Другая картина Вернета, представляющая нынешнего папу[3], не столько отличается выражением, сколько смелостью рисунка и колорита. В тройном венце из чистого золота, в белой, золотом шитой одежде, на золотых креслах, несут раба божьих рабов в церковь Св. Петра. Сам папа, хотя краснощекой, по весьма болезненной наружности, почти не заметен на белом поле, дымом кадил и веяньем белых перьев около него образованном. Носильщики в пунцовых ливреях, с черными, падающими на смуглые лица волосами, поражают своими характеристическими фигурами: видны только три, но все три превосходно написаны. То же можно сказать о капуцинах, которых головы, или лучше сказать, затылки с широким пострижением, являются на переднем плане картины. Но исчезающая ничтожность главного лица и разительная значительность окружающих второстепенных фигур есть именно порок в этой картине. Легкость, с которою эти вторые лица изображены, и колорит картины напоминают Павла Веронеза[4]. Недостает только волшебства Венеции; той поэзии красок, которая, как сияние лагун, хотя поверхностно, но чудесным смущением обнимает душу. Третья картина Вернета, заслужившая общую похвалу за живость красок и смелость рисунка: арестование принцев Конде, Конти и Лонгевиля[5]. Действие происходит на лестнице Пале-Рояля; арестованные принцы сходят, отдавши шпаги свои, по велению королевы Анны[6]. Эта лестница, по которой идут фигуры, позволяет каждой сохранить полный свой очерк. Конде первый стоит на нижней ступеньке, задумавшись, крутит он рукою усы, и я знаю, о чем он задумался. С верхней ступеньки сходит офицер, держа под рукою шпаги трех принцев. Эти три группы взяты с натуры и весьма натурально между собою сливаются. Тот только, кто достиг высшей степени искусства, может создать такую лестницу.
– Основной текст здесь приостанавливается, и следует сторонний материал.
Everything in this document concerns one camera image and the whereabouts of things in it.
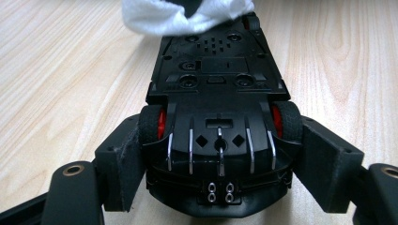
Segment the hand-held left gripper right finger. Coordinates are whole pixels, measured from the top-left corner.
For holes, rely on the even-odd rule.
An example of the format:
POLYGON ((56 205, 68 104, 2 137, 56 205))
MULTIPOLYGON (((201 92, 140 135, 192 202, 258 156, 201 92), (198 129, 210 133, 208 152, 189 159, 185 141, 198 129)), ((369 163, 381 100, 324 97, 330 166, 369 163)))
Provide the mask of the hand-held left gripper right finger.
POLYGON ((312 118, 302 117, 302 149, 294 173, 326 213, 346 213, 350 182, 364 153, 312 118))

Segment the blue toy car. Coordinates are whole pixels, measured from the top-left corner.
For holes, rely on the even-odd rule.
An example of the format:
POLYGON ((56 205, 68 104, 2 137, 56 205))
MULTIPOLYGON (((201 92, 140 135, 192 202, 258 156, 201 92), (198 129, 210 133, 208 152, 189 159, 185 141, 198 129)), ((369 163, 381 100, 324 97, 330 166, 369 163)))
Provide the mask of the blue toy car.
POLYGON ((290 189, 301 115, 254 13, 164 37, 146 102, 139 137, 158 201, 198 218, 244 218, 290 189))

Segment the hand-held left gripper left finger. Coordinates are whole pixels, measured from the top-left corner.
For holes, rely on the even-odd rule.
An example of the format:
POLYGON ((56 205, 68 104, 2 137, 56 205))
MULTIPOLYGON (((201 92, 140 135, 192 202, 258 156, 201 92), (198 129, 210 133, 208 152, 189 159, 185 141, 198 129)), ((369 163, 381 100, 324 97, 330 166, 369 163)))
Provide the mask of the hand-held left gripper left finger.
POLYGON ((138 119, 138 114, 126 118, 95 151, 100 199, 106 211, 129 212, 144 176, 138 119))

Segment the white wet wipe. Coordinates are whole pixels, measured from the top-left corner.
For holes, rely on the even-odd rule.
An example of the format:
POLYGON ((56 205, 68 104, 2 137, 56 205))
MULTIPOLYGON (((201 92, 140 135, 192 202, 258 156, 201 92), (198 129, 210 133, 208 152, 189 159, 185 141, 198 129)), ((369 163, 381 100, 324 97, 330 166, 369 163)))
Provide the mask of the white wet wipe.
POLYGON ((202 33, 253 10, 253 0, 122 0, 124 24, 150 36, 202 33))
Не столько замечательна картина, представляющая Камилла Демулен[7], когда он в саду Пале-Рояля взлез на скамейку и оттуда говорит речь народу. Левою рукою срывает он листья с дерева, а правою держит пистолет. В этой картине интересны костюмы 1789 года: напудренные прически, узкие дамские платья, вздувающиеся на бедрах; полосатые фраки, кучерские сюртуки с маленькими воротничками, двое часов с цепочками, параллельно висящими на животе, и даже эти камзолы террористов с широкими отворотами, которые опять вошли в моду в Париже и называются gilet a la Robespierre4*.
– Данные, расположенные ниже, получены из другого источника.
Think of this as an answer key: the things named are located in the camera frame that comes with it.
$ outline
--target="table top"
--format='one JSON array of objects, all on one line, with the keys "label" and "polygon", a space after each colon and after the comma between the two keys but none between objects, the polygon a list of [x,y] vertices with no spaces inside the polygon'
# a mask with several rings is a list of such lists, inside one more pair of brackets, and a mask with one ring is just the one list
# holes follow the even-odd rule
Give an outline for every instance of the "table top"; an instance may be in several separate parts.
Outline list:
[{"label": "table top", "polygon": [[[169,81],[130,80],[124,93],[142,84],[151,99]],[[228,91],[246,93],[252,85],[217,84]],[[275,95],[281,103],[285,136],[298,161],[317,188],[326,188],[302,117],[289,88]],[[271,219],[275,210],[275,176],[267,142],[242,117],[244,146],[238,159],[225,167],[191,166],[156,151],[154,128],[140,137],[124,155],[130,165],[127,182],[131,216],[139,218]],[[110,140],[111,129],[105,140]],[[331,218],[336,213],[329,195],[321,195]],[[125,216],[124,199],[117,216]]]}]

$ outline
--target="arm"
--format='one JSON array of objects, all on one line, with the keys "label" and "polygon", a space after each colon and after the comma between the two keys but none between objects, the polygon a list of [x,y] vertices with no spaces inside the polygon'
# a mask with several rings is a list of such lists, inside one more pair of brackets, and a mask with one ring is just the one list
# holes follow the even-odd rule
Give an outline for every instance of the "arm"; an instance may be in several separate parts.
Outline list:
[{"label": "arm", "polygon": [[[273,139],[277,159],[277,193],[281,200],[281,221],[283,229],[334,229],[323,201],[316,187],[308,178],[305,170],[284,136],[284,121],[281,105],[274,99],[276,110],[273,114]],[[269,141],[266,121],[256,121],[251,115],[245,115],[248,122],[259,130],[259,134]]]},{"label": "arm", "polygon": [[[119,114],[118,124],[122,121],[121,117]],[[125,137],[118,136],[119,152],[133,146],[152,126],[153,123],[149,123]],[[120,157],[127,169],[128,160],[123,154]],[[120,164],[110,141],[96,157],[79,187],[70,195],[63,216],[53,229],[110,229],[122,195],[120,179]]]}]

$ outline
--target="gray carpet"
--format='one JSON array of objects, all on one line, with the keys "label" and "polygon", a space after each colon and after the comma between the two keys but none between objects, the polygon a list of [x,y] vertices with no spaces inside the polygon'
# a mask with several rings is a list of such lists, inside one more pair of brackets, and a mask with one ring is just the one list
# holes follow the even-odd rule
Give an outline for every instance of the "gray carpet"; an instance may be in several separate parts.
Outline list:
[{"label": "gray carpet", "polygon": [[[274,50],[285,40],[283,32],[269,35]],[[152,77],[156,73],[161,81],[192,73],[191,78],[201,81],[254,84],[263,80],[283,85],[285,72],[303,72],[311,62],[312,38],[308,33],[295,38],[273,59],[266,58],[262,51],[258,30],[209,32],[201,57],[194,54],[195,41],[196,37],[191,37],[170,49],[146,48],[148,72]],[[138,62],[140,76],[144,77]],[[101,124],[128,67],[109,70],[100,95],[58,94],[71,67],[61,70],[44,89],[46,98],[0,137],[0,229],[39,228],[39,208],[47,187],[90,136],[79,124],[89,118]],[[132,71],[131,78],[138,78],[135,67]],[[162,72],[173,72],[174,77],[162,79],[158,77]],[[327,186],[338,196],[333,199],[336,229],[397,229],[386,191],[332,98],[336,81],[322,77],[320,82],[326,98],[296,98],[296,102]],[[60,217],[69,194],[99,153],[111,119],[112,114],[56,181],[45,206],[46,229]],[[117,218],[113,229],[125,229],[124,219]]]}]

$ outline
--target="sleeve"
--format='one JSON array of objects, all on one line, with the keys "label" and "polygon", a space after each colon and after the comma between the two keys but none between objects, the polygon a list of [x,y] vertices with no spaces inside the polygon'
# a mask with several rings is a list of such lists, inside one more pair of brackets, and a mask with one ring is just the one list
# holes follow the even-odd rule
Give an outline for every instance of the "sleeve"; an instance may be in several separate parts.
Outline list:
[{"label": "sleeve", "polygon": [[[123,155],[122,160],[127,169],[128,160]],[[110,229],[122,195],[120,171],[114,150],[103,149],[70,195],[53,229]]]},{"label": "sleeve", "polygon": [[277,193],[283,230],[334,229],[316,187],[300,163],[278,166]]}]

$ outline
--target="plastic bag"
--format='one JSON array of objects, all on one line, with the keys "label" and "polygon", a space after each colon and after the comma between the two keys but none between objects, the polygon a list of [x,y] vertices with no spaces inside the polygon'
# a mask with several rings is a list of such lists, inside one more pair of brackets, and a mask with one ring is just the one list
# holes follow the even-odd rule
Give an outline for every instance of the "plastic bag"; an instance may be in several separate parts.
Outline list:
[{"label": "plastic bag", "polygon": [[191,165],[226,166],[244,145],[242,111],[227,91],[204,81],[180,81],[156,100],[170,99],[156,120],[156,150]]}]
Сам Робеспьер заметен на картине изысканностию и щеголеватостию своего наряда; в самом деле наружность его всегда была вычищена и выглажена, как топор гильотины; но и внутренность его сердца была неподкупна, не своекорыстна, неумолима, как топор гильотины. Между тем неизменная его строгость была не бесчувственность, а твердость, но твердость, отвращающая сердце и с ужасом покоряющая рассудок. Робеспьер особенно любил Демуленя, школьного своего товарища, и — велел его казнить, когда этот фанфарон свободы вздумал проповедовать опасную и безвременную слабость. Когда кровь Камилла текла на площади Гревской, слезы Максимилиана, вероятно, текли в уединенном его кабинете. И эта вероятность — не просто одно предположение: недавно молодой Карно[8] рассказывал мне, что Бурдон де Луаз[9], войдя однажды в комитет общественной безопасности, когда Робеспьер сидел там один, нашел его погруженного в кровавых своих актах и горько над ними плачущего.